● **ACTION ITEM**
From the entries below, please gather each line containing the string "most".

● **LISTED ENTRIES**
--------

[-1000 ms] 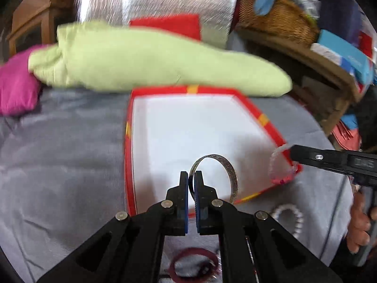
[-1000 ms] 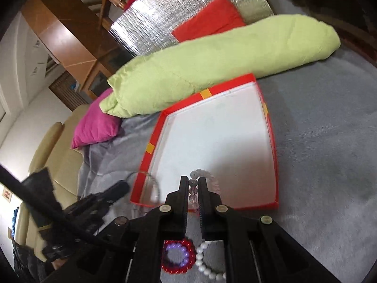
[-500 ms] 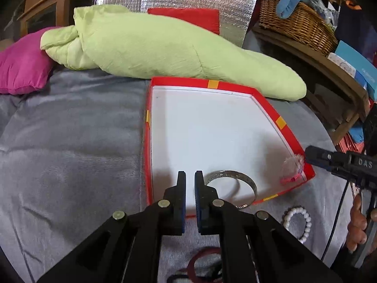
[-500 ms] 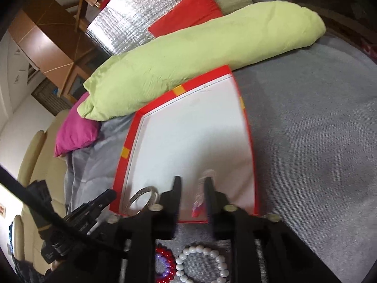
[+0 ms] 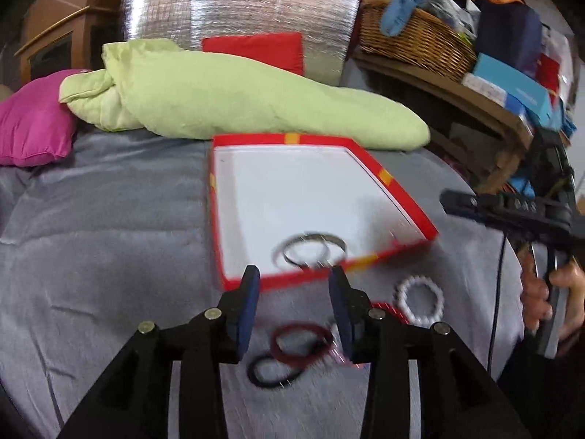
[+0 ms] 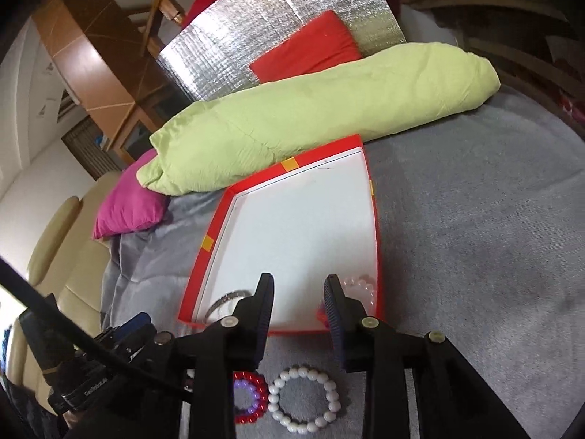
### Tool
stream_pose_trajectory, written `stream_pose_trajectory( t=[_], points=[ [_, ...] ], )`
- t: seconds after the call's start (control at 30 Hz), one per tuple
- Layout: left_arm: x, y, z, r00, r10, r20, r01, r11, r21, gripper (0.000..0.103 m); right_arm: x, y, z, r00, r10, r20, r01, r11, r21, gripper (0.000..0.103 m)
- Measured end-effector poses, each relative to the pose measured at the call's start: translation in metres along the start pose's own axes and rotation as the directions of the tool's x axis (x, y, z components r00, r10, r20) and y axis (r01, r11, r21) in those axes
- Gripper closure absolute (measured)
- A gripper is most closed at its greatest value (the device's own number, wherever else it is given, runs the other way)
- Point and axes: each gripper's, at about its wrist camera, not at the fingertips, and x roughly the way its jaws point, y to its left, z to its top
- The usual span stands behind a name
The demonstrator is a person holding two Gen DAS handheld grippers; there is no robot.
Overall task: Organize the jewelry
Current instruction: 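Carry the silver bangle into the red tray and release while the right gripper drops the pink bracelet there, then grasp the pale pink crystal bracelet with the left gripper while the right gripper grasps the white pearl bracelet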
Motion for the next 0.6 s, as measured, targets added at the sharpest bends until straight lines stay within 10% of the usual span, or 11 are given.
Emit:
stream_pose_trajectory(
  t=[0.6],
  points=[
    [0.027, -0.058, -0.044, 0.973, -0.139, -0.186, 0.159, 0.982, 0.098, 0.056, 0.01, -0.013, -0.048, 0.954, -0.096, -0.286, 0.053, 0.987, -0.155, 0.072]
  ],
)
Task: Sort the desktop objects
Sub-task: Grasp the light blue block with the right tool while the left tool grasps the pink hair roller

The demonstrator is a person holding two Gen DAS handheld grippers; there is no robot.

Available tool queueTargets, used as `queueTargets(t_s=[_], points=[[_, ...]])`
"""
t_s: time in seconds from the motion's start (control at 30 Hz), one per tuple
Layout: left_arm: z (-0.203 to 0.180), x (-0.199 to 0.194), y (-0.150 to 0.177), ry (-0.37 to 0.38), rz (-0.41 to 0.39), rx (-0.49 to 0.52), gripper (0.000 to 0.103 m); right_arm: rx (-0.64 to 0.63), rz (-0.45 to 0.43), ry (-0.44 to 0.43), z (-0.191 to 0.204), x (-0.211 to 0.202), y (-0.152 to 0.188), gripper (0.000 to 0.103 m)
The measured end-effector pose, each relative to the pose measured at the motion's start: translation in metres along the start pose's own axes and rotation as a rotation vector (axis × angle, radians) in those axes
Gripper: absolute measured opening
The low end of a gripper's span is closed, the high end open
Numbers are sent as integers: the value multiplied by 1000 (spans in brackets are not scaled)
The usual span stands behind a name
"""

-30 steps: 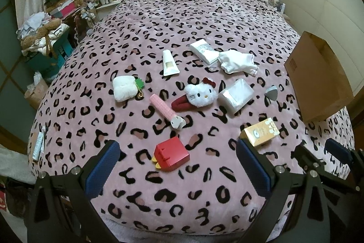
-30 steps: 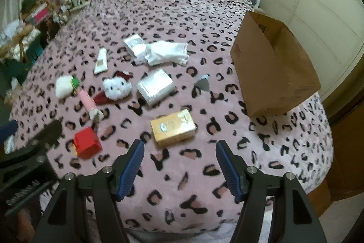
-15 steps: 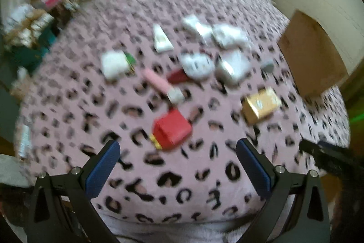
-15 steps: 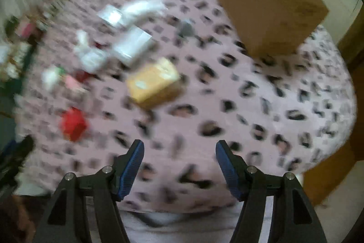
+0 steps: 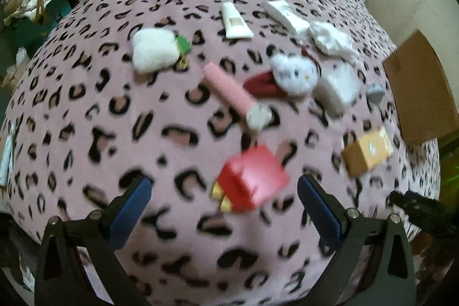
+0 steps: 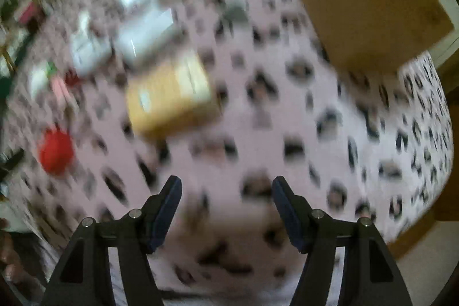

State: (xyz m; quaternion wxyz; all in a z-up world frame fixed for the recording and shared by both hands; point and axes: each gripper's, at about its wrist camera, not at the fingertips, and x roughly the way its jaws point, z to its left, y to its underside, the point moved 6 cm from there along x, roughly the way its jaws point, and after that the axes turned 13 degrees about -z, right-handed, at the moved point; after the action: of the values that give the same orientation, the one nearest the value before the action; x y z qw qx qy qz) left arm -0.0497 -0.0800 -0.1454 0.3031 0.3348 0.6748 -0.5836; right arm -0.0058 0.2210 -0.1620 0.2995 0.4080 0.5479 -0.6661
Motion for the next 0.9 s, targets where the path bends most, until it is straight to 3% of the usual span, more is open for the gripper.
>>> queueTargets(t_s=[0.07, 0.13, 0.23, 0.3, 0.53, 0.63, 0.9], points=[[-3, 10, -17, -2, -3, -10, 103, -11, 38, -39, -1, 11, -15, 83], [-5, 22, -31, -1, 3, -19, 103, 15, 102, -52, -6, 28, -20, 83], [-7, 48, -49, -8, 37, -26, 103, -6, -17, 31, -16, 27, -55, 83], [-8, 64, -53, -10, 67, -37, 103, 14, -72, 36, -22, 28, -81, 83], [-7, 119, -45, -4, 177, -118, 103, 105, -96, 13, -43, 78, -136, 83], [-6, 134, -41, 4, 199, -157, 103, 102, -106, 33, -47, 88, -146, 83], [-10, 151, -37, -34, 205, -134, 102, 112, -59, 34, -39, 121, -151, 83]])
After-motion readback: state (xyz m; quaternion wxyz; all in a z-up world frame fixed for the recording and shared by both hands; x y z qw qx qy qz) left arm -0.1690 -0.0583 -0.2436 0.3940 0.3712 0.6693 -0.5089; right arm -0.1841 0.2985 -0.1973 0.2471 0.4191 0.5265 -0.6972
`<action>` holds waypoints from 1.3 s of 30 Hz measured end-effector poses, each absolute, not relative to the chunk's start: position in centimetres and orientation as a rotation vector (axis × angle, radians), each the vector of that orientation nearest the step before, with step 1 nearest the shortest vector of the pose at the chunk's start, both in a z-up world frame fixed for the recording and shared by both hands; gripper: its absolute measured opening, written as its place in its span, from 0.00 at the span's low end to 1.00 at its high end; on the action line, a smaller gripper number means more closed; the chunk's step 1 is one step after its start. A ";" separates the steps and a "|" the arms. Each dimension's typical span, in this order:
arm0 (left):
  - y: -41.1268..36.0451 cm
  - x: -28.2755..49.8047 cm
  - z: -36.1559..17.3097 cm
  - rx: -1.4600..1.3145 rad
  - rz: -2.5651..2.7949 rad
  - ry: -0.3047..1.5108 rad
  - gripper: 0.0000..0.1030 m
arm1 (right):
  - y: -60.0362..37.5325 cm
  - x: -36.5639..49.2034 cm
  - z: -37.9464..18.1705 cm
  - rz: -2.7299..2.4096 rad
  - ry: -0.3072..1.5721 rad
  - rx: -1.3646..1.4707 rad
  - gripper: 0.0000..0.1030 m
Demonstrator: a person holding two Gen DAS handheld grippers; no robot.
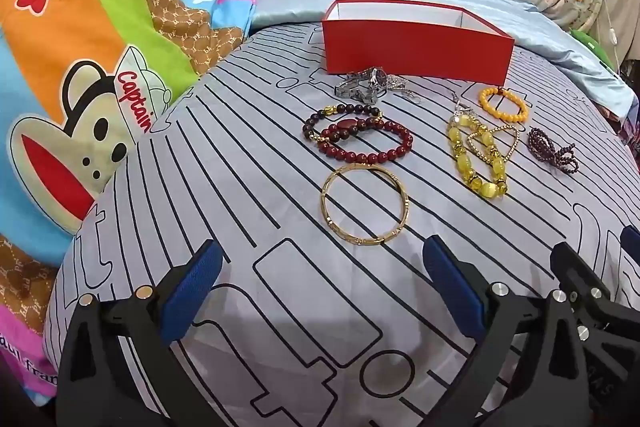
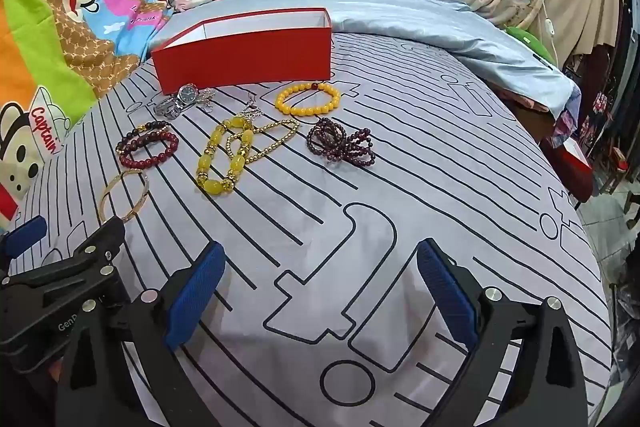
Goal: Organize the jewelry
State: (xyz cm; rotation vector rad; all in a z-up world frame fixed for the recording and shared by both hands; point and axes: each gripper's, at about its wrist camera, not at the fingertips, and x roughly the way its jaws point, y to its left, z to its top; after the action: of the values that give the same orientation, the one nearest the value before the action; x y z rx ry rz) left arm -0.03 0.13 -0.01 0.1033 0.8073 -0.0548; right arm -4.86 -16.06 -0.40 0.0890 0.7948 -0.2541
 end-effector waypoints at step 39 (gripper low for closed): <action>0.0 0.1 -0.2 0.096 -0.057 0.820 0.93 | -16.0 -4.7 -0.5 -0.260 0.807 0.086 0.90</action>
State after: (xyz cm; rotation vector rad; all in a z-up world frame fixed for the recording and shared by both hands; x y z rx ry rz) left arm 0.09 0.05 -0.22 0.0961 0.8200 -0.0567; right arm -4.75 -15.95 -0.51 0.0863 0.8066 -0.2595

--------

● **WRITTEN REPLY**
- A gripper is most closed at its greatest value (the device's own number, wherever else it is given, runs the other way)
Motion for the next 0.9 s, targets where the path bends most, until it is straight to 3% of the usual span, more is open for the gripper.

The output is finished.